[Task goal]: Apart from the pictures, which must be omitted, restate the data exactly.

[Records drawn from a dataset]
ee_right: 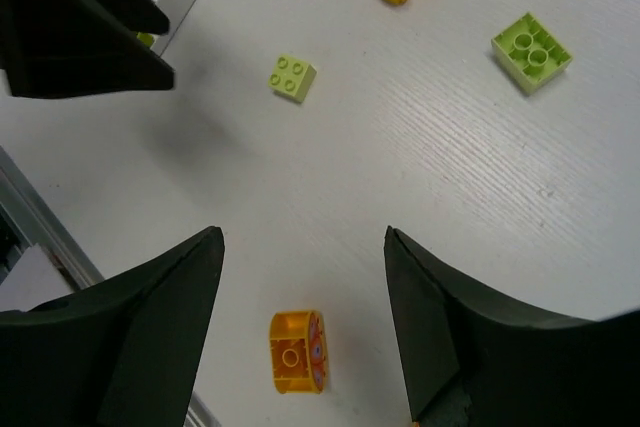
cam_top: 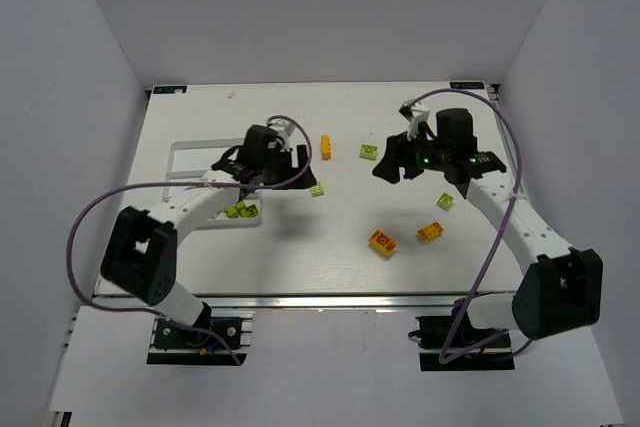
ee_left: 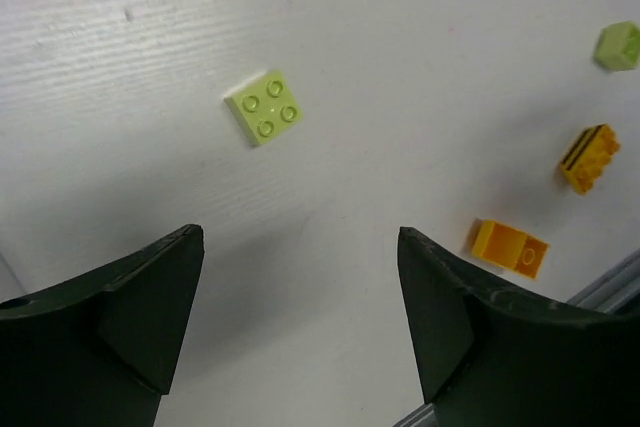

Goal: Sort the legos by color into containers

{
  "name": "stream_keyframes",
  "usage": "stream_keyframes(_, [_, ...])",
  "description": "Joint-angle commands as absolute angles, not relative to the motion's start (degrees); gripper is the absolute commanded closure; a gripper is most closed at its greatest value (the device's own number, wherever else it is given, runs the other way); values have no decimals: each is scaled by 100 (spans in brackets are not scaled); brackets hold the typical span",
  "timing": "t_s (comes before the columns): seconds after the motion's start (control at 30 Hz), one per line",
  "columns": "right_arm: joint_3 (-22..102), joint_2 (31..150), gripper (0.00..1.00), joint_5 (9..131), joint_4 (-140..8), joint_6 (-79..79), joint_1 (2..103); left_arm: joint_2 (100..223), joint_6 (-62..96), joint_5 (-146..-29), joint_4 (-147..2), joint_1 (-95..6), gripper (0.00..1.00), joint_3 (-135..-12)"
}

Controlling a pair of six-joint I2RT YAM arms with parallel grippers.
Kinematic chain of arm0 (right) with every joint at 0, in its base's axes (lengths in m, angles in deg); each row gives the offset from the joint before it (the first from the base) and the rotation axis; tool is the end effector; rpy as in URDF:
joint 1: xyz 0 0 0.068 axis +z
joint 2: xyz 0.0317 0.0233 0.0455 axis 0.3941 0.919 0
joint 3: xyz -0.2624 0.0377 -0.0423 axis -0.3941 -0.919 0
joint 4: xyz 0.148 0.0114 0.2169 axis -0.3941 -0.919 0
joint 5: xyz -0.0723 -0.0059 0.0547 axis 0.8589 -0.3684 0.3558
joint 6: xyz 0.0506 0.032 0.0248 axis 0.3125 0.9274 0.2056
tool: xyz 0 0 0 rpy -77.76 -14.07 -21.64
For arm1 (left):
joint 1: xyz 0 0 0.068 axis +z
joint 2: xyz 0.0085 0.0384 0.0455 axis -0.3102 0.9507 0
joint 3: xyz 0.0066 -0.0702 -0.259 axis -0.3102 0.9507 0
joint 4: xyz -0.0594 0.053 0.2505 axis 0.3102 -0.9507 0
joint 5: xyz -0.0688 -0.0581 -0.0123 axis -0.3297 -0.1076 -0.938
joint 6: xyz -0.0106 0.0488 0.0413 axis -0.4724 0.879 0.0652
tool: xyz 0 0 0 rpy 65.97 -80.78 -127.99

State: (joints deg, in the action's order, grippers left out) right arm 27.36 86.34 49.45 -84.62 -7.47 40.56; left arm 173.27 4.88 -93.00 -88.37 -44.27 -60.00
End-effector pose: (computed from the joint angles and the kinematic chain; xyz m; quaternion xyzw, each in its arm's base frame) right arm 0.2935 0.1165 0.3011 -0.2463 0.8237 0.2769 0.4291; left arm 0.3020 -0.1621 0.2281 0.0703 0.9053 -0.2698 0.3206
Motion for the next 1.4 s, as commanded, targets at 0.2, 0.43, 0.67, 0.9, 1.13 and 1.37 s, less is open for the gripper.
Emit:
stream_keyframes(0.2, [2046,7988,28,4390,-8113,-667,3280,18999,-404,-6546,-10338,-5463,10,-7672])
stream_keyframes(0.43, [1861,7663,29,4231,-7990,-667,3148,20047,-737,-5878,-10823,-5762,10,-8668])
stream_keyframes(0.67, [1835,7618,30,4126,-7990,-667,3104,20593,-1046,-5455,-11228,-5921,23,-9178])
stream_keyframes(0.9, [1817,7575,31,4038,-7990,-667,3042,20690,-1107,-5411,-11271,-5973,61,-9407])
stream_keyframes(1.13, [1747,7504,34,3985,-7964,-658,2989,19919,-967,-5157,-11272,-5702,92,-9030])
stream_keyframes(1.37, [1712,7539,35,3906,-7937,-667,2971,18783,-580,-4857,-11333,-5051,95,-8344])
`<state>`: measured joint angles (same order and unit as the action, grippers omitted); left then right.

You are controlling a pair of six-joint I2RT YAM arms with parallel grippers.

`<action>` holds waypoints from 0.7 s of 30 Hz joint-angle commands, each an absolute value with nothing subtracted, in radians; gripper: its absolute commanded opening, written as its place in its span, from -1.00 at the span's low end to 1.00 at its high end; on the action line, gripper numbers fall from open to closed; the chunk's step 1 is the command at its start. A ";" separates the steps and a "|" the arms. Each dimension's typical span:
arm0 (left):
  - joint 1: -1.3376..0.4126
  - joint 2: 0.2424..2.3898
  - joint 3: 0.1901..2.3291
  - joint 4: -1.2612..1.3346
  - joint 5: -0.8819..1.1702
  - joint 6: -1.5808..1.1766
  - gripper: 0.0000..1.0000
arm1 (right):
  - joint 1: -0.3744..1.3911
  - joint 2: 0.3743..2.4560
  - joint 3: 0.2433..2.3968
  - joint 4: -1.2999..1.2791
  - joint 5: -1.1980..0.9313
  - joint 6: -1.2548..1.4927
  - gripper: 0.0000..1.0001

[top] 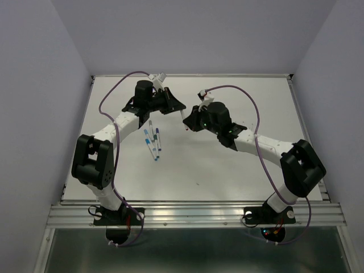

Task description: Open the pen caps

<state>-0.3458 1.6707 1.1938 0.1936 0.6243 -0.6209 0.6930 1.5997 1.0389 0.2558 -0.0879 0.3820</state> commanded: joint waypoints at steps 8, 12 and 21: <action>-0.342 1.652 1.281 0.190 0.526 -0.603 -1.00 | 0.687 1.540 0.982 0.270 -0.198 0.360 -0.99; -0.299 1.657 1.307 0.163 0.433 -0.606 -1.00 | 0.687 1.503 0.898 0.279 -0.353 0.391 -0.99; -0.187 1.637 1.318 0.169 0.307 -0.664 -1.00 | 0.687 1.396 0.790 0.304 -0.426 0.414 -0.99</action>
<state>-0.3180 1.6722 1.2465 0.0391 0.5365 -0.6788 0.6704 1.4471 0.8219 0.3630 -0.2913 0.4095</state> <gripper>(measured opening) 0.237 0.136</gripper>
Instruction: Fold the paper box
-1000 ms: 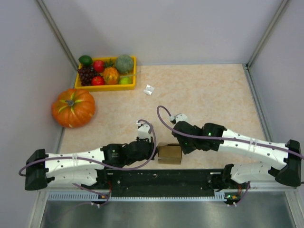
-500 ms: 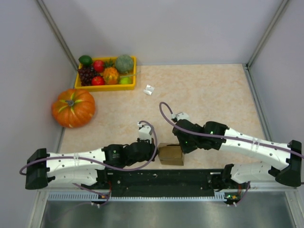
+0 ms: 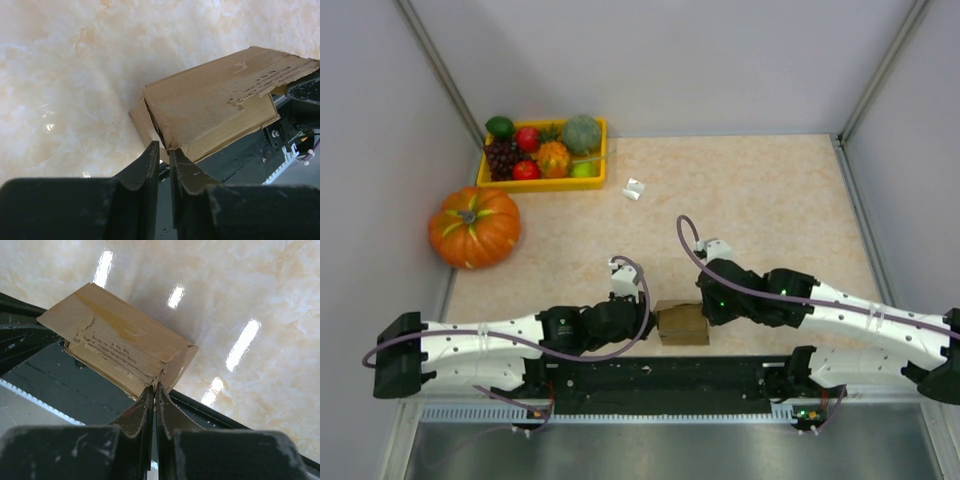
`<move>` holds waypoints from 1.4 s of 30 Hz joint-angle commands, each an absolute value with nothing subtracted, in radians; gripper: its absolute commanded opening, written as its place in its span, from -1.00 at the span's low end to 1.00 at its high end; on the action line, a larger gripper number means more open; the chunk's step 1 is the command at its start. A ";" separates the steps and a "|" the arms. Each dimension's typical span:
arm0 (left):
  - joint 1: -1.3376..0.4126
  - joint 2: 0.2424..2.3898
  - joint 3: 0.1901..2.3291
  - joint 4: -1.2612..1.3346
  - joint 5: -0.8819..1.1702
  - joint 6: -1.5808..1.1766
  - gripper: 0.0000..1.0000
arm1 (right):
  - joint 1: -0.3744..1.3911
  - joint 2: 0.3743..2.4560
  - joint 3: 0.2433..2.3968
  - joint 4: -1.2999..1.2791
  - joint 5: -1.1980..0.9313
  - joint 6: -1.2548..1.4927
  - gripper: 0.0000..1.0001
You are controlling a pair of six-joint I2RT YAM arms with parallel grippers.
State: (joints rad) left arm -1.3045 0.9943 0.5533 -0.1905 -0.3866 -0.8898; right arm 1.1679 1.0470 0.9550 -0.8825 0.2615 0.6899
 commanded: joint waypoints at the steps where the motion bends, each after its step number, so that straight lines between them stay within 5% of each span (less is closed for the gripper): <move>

[Output]:
ee_right: 
cam_top: 
ee_left: 

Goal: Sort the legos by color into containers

{
  "name": "stream_keyframes",
  "usage": "stream_keyframes(_, [_, ...])",
  "description": "Joint-angle commands as absolute angles, not relative to the motion's start (degrees); gripper is the absolute commanded closure; a gripper is most closed at its greatest value (the device's own number, wherever else it is given, runs the other way); values have no decimals: each is scaled by 100 (spans in brackets are not scaled); brackets hold the typical span",
  "timing": "t_s (comes before the columns): seconds after the motion's start (control at 30 Hz), one per line",
  "columns": "right_arm: joint_3 (-22..102), joint_2 (31..150), gripper (0.00..1.00), joint_5 (9..131), joint_4 (-140..8), joint_6 (-79..79), joint_1 (2..103); left_arm: joint_2 (100..223), joint_6 (-62..96), joint_5 (-146..-29), joint_4 (-147..2), joint_1 (-95..6), gripper (0.00..1.00), joint_3 (-135..-12)"
}

Controlling a pair of six-joint I2RT YAM arms with parallel grippers.
Kinematic chain of arm0 (right) with every joint at 0, in its base's axes (lengths in m, angles in deg); each row gives the offset from the joint before it (the first from the base) and the rotation axis; tool is the end effector; rpy as in URDF:
joint 1: xyz 0 0 0.068 axis +z
joint 2: xyz 0.0317 0.0233 0.0455 axis 0.3941 0.919 0
joint 3: xyz -0.2624 0.0377 -0.0423 axis -0.3941 -0.919 0
joint 4: xyz 0.148 0.0114 0.2169 axis -0.3941 -0.919 0
joint 5: xyz -0.0723 -0.0059 0.0547 axis 0.8589 -0.3684 0.3558
joint 6: xyz 0.0506 0.032 0.0248 axis 0.3125 0.9274 0.2056
tool: xyz 0 0 0 rpy -77.76 -14.07 -21.64
For arm1 (left):
joint 1: xyz 0 0 0.068 axis +z
joint 2: xyz 0.0085 0.0384 0.0455 axis -0.3102 0.9507 0
joint 3: xyz 0.0066 -0.0702 -0.259 axis -0.3102 0.9507 0
joint 4: xyz -0.0594 0.053 0.2505 axis 0.3102 -0.9507 0
joint 5: xyz -0.0688 -0.0581 -0.0123 axis -0.3297 -0.1076 -0.938
joint 6: xyz -0.0106 0.0488 0.0413 axis -0.4724 0.879 0.0652
tool: xyz 0 0 0 rpy 65.97 -80.78 -127.99

State: (joints deg, in the action's order, grippers left out) right arm 27.36 86.34 49.45 -84.62 -7.47 40.56; left arm 173.27 4.88 -93.00 -88.37 -44.27 -60.00
End-effector pose: (computed from the joint angles and the kinematic chain; xyz m; quaternion xyzw, each in its arm's base frame) right arm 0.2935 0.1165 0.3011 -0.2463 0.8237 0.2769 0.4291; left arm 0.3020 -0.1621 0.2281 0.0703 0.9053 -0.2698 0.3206
Motion for the next 1.4 s, as commanded, targets at 0.2, 0.43, 0.67, 0.9, 1.13 and 1.37 s, less is open for the gripper.
Emit:
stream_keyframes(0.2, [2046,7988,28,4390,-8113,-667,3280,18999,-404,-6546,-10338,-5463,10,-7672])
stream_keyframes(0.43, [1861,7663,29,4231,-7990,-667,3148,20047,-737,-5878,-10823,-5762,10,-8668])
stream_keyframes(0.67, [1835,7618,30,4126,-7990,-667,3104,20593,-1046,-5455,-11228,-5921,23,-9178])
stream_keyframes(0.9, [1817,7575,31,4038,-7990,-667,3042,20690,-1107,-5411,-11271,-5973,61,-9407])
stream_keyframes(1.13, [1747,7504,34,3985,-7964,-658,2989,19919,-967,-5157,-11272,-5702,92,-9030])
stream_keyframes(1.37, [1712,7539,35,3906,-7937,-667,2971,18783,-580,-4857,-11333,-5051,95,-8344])
`<state>`: measured joint angles (same order and unit as the action, grippers omitted); left then right.

You are controlling a pair of six-joint I2RT YAM arms with parallel grippers.

`<action>` holds waypoints from 0.7 s of 30 Hz joint-angle commands, each an absolute value with nothing subtracted, in radians; gripper: its absolute commanded opening, written as its place in its span, from -1.00 at the span's low end to 1.00 at its high end; on the action line, gripper numbers fall from open to closed; the chunk's step 1 is the command at its start. A ";" separates the steps and a "|" the arms. Each dimension's typical span:
arm0 (left):
  - joint 1: -1.3376..0.4126
  - joint 2: 0.2424..2.3898
  - joint 3: 0.1901..2.3291
  - joint 4: -1.2612..1.3346
  - joint 5: -0.8819..1.1702
  - joint 6: -1.5808..1.1766
  - gripper: 0.0000..1.0000
arm1 (right):
  - joint 1: -0.3744..1.3911
  - joint 2: 0.3743..2.4560
  - joint 3: 0.2433..2.3968
  - joint 4: -1.2999..1.2791
  - joint 5: -1.1980..0.9313
  - joint 6: -1.2548..1.4927
  - gripper: 0.0000..1.0001

[top] 

Task description: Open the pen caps

<state>-0.3458 1.6707 1.1938 0.1936 0.6243 -0.6209 0.6930 1.5997 1.0389 0.2558 -0.0879 0.3820</state> commanded: joint waypoints at steps 8, 12 and 21: <action>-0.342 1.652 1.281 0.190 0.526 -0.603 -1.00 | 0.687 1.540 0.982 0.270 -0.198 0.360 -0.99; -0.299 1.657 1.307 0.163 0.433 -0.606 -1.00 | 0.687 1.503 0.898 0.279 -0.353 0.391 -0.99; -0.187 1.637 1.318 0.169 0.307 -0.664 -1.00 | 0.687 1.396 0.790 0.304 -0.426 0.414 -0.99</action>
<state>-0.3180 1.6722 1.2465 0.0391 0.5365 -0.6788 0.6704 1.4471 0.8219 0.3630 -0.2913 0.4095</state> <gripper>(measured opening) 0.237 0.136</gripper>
Instruction: Fold the paper box
-1000 ms: 
-500 ms: 
+0 ms: 
`<move>` holds waypoints from 1.4 s of 30 Hz joint-angle commands, each an absolute value with nothing subtracted, in radians; gripper: its absolute commanded opening, written as its place in its span, from -1.00 at the span's low end to 1.00 at its high end; on the action line, a larger gripper number means more open; the chunk's step 1 is the command at its start. A ";" separates the steps and a "|" the arms. Each dimension's typical span:
arm0 (left):
  - joint 1: -1.3376..0.4126
  - joint 2: 0.2424..2.3898
  - joint 3: 0.1901..2.3291
  - joint 4: -1.2612..1.3346
  - joint 5: -0.8819..1.1702
  - joint 6: -1.5808..1.1766
  - gripper: 0.0000..1.0000
arm1 (right):
  - joint 1: -0.3744..1.3911
  - joint 2: 0.3743..2.4560
  - joint 3: 0.2433..2.3968
  - joint 4: -1.2999..1.2791
  - joint 5: -1.1980..0.9313
  - joint 6: -1.2548..1.4927
  - gripper: 0.0000..1.0001
You are controlling a pair of six-joint I2RT YAM arms with parallel grippers.
State: (joints rad) left arm -1.3045 0.9943 0.5533 -0.1905 -0.3866 -0.8898; right arm 1.1679 1.0470 0.9550 -0.8825 0.2615 0.6899
 commanded: joint waypoints at the steps where the motion bends, each after its step number, so that straight lines between them stay within 5% of each span (less is closed for the gripper): <move>

Nothing else is part of this answer.